Escrita na década de 1920, esta obra retrata um período anterior à guerra (termina precisamente - e de forma graciosa e inteligente, em diminuendo - nos campos de batalha da Grande Guerra), que genericamente ficou conhecido por Belle Époque. Nela acompanhamos a visita (de três semanas) de Hans Castorp, um jovem recém-formado em engenharia naval prestes a entrar na vida ativa, ao seu primo Joaquim Ziemßen, internado no sanatório de Berghof, em plenos Alpes suíços, visita que se transformará em internamento por alguns meses (para fortalecimento do seu frágil estado de saúde) e, mais ainda, em longa permanência (sete anos) e consequentes adaptação à rotina regular do sanatório e integração na "comunidade" ou "sociedade" de doentes... Tal integração de Hans vai-se tornando mais e mais confortável (ao mesmo tempo que o primo se sente mais e mais enclausurado - ao ponto de romper com o internamento...), os dias vão passando de forma previsível (sem grandes sobressaltos, como se o mundo estivesse em suspensão) e decadente (feita de ócio, distração, alheamento, letargia), e a sensação de pertencer àquele lugar impõe-se (àquela "bolha" - mágica, porque o tempo, apesar de correr, é como se não existisse da mesma forma do que no resto do mundo).
Este é, pois, um admirável romance sobre o Tempo (que ascende quase à categoria de personagem - neste ponto encontro semelhanças com o romance de Dino Buzzati, O Deserto dos Tártaros). Thomas Mann, tendo em consideração este seu desígnio, conseguiu escrever de forma brilhante a passagem do Tempo, não só pelo modo como geriu a extensão da descrição e da ação: ele próprio chama a atenção - no início do quinto capítulo - para o facto de ter fixado pormenorizadamente as primeiras três semanas (correspondem a duzentas páginas), ao passo que as três semanas seguintes seriam registadas de forma bem mais breve (cerca de vinte páginas). Para além das múltiplas reflexões sobre o tempo (tanto do narrador como do protagonista), há n' A Montanha Mágica um claro aproveitamento do caráter psicológico do tempo (isso pode ser aferido, por exemplo, nas páginas em que Mann pretendeu mostrar o tédio de Hans Castorp, a obra saltita irrequieta, diletante e cansada sobre várias distrações - a música, o esoterismo, etc.). A "bolha" rebenta somente quando se inicia a guerra: perante essa explosão no mundo exterior, Hans Castorp sente urgência em partir de Berghof, retomar a vida para cumprir os seus deveres patrióticos...

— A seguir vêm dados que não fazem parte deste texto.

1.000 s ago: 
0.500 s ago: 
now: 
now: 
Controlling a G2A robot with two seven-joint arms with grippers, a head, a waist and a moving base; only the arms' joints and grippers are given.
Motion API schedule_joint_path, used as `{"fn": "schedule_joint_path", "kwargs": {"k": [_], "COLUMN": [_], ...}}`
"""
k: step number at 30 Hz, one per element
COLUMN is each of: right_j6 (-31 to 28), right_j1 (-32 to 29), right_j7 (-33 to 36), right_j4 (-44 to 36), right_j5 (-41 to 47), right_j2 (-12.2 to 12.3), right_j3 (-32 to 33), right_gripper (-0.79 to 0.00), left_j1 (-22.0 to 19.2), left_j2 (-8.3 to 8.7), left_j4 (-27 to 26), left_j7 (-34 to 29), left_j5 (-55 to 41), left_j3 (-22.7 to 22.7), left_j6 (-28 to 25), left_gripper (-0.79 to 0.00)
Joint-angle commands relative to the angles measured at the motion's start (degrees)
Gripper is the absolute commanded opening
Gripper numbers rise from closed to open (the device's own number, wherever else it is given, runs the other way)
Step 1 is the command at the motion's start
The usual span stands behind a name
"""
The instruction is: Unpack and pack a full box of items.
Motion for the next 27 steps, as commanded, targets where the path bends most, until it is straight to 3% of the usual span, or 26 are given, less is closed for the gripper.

Para além do Tempo, n' A Montanha Mágica é permanente a abordagem dos temas da doença e da morte, aspetos que contactam com A Morte em Veneza. Os passeios e repousos terapêuticos, a medição rotineira da febre, os exames radioscópicos e radiográficos, etc., remetem o leitor para o mundo médico; por outro lado, Mann descreve a forma como a morte era vivida no sanatório (Hans acabará por se insurgir com a forma distante ou mesmo indiferente como os outros doentes encaravam os moribundos, passando a enviar-lhes flores e a visitá-los, a dar conforto aos familiares). O amor e a discussão intelectual também espreitam neste volume: por um lado, Hans apaixona-se pela enferma Clawdia Chauchat, que se mostra sobranceira e escudada numa estrita etiqueta; por outro,  envolve-se em discussões com Settembrini, um italiano de feição liberal e humanista, e Naphta, um jesuíta conservador.
Termino estes parágrafos dizendo que, ao longo desta leitura, fui muitas vezes encontrando pontos de contacto com a obra maior de Musil, O Homem Sem Qualidades - aspetos mais imediatos, como a sociedade retratada, e outros mais profundos, como um certo clima de decadência.